▶ _Exercise directions_
Copy the listing out in full. Keep every word as it is.

——

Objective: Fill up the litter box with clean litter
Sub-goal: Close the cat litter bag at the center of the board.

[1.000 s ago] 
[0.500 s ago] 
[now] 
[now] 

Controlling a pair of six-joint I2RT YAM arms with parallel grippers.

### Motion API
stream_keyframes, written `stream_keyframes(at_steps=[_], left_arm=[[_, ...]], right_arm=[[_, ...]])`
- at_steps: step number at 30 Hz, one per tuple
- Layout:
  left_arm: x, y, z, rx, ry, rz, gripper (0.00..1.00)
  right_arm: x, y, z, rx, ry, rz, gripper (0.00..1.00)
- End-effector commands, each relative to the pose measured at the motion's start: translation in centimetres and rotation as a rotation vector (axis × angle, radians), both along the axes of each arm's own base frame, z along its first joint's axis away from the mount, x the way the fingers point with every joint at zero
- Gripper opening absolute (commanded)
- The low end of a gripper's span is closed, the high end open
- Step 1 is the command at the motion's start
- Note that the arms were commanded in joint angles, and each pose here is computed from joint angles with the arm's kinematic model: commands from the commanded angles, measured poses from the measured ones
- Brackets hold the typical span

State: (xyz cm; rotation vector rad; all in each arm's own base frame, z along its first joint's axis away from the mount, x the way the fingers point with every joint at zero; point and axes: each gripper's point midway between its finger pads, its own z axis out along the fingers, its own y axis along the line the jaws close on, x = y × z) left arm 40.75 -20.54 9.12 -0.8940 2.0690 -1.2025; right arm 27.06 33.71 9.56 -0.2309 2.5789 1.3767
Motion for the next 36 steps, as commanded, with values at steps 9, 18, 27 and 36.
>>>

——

▶ _Your response_
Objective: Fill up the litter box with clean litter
Sub-goal: Close the cat litter bag at the center of the board.

[1.000 s ago] 
[0.500 s ago] 
[now] 
[now] 

Controlling a pair of six-joint I2RT YAM arms with parallel grippers.

### Motion API
stream_keyframes, written `stream_keyframes(at_steps=[_], left_arm=[[_, ...]], right_arm=[[_, ...]])`
- at_steps: step number at 30 Hz, one per tuple
- Layout:
  left_arm: x, y, z, rx, ry, rz, gripper (0.00..1.00)
  right_arm: x, y, z, rx, ry, rz, gripper (0.00..1.00)
- End-effector commands, each relative to the pose measured at the motion's start: translation in centimetres and rotation as a rotation vector (axis × angle, radians), both along the axes of each arm's own base frame, z along its first joint's axis away from the mount, x the way the fingers point with every joint at zero
- Gripper opening absolute (commanded)
- The low end of a gripper's span is closed, the high end open
- Step 1 is the command at the motion's start
- Note that the arms were commanded in joint angles, and each pose here is computed from joint angles with the arm's kinematic model: commands from the commanded angles, measured poses from the measured ones
- Brackets hold the typical span

State: (xyz cm; rotation vector rad; all in each arm's own base frame, z along its first joint's axis away from the mount, x the way the fingers point with every joint at zero; point and axes: each gripper's point midway between its finger pads, its own z axis out along the fingers, its own y axis along the line the jaws close on, x = y × z) left arm 40.75 -20.54 9.12 -0.8940 2.0690 -1.2025; right arm 27.06 33.71 9.56 -0.2309 2.5789 1.3767
Motion for the next 36 steps, as commanded, with values at steps 9, 18, 27 and 36.
>>>

No more output will be produced.